Bill limiting the animal sedative xylazine passed by the South Dakota House

The South Dakota House approved a bill Wednesday that would classify xylazine, an animal sedative combined with fentanyl and used by some people, as a restricted narcotic.

The legislation, which passed unanimously in the Republican-controlled House and now advances to the Senate, would impose up to two years in prison and a $4,000 fine for xylazine possession and usage. There are several exclusions for veterinary usage, however.

According to the Centers for Disease Control and Prevention, xylazine in humans can cause health problems such as trouble breathing, dangerously low blood pressure, a slowed heart rate, infected wounds, and death. Last year, the Office of National Drug Control Policy classified the combination of fentanyl and xylazine as an “emerging threat.”

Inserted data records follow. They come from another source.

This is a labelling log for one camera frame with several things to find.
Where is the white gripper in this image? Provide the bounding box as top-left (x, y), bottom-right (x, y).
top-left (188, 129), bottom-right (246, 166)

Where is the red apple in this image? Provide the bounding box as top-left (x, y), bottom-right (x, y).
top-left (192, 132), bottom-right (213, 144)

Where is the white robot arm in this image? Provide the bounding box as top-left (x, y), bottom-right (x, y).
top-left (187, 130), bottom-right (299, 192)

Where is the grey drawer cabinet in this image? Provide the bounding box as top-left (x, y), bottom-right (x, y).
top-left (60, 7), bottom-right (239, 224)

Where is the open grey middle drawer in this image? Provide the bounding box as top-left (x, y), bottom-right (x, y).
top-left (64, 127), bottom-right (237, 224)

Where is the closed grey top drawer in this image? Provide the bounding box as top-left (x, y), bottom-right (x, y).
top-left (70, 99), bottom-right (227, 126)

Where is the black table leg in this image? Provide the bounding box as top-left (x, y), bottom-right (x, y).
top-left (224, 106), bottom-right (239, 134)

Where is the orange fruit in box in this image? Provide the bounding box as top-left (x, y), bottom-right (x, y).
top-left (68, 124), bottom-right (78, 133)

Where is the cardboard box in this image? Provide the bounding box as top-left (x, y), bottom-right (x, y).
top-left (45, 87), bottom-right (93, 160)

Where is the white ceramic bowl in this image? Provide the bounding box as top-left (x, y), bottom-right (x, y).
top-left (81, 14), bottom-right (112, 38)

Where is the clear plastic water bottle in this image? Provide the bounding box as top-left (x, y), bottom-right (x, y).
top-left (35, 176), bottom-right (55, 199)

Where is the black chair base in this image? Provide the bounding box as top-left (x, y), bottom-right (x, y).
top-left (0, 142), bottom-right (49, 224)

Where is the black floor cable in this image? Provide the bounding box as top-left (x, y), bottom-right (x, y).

South Dakota’s Health Department and Republican Attorney General Marty Jackley introduced the bill. According to Jackley, Congress has been slow to act despite the fact that xylazine has “become a national epidemic.”

As of right now, “If we were to arrest a drug dealer and they don’t have fentanyl on them yet, and they’ve got a pile of xylazine, we can’t confiscate it, we can’t arrest them for it, and that’s a serious concern,” said Jackley.

Police are encountering xylazine around the state, primarily in Sioux Falls, he said.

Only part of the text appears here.